A SQL Challange #2 (in SQL Server 2000)

Posts   
 
    
psandler
User
Posts: 540
Joined: 22-Feb-2005
# Posted on: 06-Dec-2005 05:15:11   

All,

I thought this was easy when I started doing it. I ended up using a dreaded cursor ( flushed ) to achieve the expected result--I'm hoping someone has an idea of how it can be done more elegently. I'm reasonably sure it can be accomplished with a straight query, without cursors or temp tables (I could live with a temp table, actually). But, as I said, I eventually gave up and used a method I knew would work, since I had already pulled out so much hair getting to that point.

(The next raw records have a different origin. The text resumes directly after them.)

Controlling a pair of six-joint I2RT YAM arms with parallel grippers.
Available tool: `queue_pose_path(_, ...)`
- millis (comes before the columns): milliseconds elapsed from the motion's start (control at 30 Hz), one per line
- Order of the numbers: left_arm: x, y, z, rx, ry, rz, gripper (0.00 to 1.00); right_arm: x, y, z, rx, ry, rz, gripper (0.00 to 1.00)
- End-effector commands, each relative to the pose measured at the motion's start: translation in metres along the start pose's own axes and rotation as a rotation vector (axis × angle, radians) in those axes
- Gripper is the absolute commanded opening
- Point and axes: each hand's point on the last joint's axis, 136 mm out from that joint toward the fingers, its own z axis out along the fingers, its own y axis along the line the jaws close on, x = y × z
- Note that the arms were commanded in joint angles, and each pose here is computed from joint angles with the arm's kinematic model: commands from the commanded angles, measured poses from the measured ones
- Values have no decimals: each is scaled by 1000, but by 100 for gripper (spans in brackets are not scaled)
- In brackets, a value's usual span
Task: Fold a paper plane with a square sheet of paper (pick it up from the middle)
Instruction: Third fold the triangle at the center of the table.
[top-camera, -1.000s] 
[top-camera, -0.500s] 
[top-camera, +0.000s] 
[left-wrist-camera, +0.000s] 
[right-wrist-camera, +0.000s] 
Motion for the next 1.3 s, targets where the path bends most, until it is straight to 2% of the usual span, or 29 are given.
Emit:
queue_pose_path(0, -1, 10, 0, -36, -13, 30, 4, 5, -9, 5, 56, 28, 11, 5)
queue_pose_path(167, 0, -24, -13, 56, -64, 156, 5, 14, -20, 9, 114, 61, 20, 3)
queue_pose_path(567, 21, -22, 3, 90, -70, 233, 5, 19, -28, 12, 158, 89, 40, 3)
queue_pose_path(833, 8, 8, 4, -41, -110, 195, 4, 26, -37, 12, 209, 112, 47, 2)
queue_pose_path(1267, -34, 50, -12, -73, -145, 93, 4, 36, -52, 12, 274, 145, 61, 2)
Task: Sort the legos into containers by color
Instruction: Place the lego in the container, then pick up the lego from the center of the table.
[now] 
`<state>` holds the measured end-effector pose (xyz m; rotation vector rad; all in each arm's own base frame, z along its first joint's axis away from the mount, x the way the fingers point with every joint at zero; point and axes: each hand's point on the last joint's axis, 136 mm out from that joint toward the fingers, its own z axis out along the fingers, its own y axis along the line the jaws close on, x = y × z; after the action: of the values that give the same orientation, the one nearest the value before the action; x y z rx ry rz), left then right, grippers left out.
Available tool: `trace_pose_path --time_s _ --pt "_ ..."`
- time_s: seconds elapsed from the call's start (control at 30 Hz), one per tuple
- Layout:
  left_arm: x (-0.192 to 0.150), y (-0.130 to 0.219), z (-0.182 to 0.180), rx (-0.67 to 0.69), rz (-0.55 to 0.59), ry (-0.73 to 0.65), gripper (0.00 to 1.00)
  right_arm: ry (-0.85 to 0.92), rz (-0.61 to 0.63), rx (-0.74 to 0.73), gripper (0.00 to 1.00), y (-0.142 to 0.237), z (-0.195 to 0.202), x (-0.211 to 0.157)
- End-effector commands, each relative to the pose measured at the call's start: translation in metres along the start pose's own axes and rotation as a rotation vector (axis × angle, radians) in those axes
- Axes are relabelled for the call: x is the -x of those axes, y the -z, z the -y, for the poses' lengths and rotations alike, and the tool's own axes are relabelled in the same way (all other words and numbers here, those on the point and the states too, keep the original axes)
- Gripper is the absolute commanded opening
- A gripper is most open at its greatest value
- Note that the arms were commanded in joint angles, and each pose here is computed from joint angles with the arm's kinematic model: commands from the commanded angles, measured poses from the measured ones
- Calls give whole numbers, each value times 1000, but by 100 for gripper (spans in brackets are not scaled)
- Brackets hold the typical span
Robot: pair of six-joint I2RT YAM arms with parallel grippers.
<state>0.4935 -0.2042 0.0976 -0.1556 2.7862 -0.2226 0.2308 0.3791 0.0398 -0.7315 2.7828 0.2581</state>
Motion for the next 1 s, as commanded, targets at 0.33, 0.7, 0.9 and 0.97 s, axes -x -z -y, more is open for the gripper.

The actual problem (and the rules that require this query) is much more complex than the given example. It also involves a client's data, so posting the actual DDL is not an option. "Real" duplicate checking via constraints is also not possible in this situation, as the data must be allowed into the system so that it can be scrubbed later. The example itself may seem nonsensical, but it represents the problem fairly well.

Essentially, the operation is similar to duplicate checking. In fact, we call it a duplicate search. However, it's not quite that simple. The check for duplicates spans multiple tables, and will be used for reporting and taking action (not simply deleting).

The challenge:

Given a set of row PKs (a "batch"), find rows in the same table that have matching data in several columns across the same table and a related table. For each match, return the PK of the row that was checked for duplicates (gotcha #1 for me), and the PK of the row that was found as a duplicate. A row should not be considered as a duplicate of itself, but other rows in the batch can be duplicates of each other (gotcha #2 for me).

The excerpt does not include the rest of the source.